#### About this exercise:
The answer should be a faithful retyping of the records that follow, pictures excluded.

[Dataset records]
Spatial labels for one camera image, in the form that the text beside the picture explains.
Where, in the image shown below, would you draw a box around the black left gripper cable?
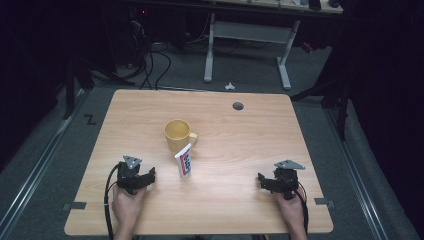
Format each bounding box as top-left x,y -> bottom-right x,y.
103,162 -> 121,240

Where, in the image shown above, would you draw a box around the person's left hand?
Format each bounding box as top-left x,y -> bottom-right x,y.
111,185 -> 148,235

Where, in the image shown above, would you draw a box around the white toothpaste tube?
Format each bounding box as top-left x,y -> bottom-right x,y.
174,142 -> 194,179

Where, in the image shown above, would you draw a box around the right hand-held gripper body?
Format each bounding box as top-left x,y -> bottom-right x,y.
266,159 -> 306,201

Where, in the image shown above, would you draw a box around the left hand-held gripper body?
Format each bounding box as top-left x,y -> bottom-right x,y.
116,155 -> 150,196

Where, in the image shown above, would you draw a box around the yellow mug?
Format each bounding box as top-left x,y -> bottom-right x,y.
163,119 -> 200,154

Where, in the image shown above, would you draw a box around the black floor cables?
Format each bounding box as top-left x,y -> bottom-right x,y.
128,6 -> 173,91

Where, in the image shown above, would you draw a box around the black stand leg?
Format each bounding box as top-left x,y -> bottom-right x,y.
289,76 -> 351,141

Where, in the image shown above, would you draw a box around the person's right hand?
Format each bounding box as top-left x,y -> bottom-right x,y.
273,187 -> 307,235

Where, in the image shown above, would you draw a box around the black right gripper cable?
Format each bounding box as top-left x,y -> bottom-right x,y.
295,181 -> 310,235

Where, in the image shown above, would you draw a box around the metal floor rail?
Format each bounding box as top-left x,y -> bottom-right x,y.
324,108 -> 389,240
0,88 -> 88,239

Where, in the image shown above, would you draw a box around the grey metal desk frame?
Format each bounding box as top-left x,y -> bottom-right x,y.
203,12 -> 302,91

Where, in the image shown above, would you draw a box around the grey table bracket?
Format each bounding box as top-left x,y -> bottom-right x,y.
61,201 -> 88,212
314,197 -> 336,210

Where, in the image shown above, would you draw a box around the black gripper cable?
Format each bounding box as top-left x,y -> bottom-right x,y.
103,162 -> 121,240
295,181 -> 310,235

#### Completed exercise:
Spatial labels for one camera image, in the form that the text beside the picture explains.
Where, in the image shown below, would you draw a box around the black left gripper cable?
Format each bounding box as top-left x,y -> bottom-right x,y.
103,162 -> 121,240

Where, in the image shown above, would you draw a box around the person's left hand?
Format each bounding box as top-left x,y -> bottom-right x,y.
111,185 -> 148,235

Where, in the image shown above, would you draw a box around the white toothpaste tube?
Format each bounding box as top-left x,y -> bottom-right x,y.
174,142 -> 194,179

Where, in the image shown above, would you draw a box around the right hand-held gripper body?
Format each bounding box as top-left x,y -> bottom-right x,y.
266,159 -> 306,201

Where, in the image shown above, would you draw a box around the left hand-held gripper body?
Format each bounding box as top-left x,y -> bottom-right x,y.
116,155 -> 150,196

Where, in the image shown above, would you draw a box around the yellow mug?
Format each bounding box as top-left x,y -> bottom-right x,y.
163,119 -> 200,154

Where, in the image shown above, would you draw a box around the black floor cables?
Format each bounding box as top-left x,y -> bottom-right x,y.
128,6 -> 173,91

Where, in the image shown above, would you draw a box around the black stand leg?
Format each bounding box as top-left x,y -> bottom-right x,y.
289,76 -> 351,141

Where, in the image shown above, would you draw a box around the person's right hand?
Format each bounding box as top-left x,y -> bottom-right x,y.
273,187 -> 307,235

Where, in the image shown above, would you draw a box around the black right gripper cable?
Format each bounding box as top-left x,y -> bottom-right x,y.
295,181 -> 310,235

Where, in the image shown above, would you draw a box around the metal floor rail?
Format each bounding box as top-left x,y -> bottom-right x,y.
324,108 -> 389,240
0,88 -> 88,239

Where, in the image shown above, would you draw a box around the grey metal desk frame?
Format each bounding box as top-left x,y -> bottom-right x,y.
203,12 -> 302,91

Where, in the image shown above, would you draw a box around the grey table bracket?
Format each bounding box as top-left x,y -> bottom-right x,y.
61,201 -> 88,212
314,197 -> 336,210

Where, in the image shown above, would you draw a box around the black gripper cable?
Format each bounding box as top-left x,y -> bottom-right x,y.
103,162 -> 121,240
295,181 -> 310,235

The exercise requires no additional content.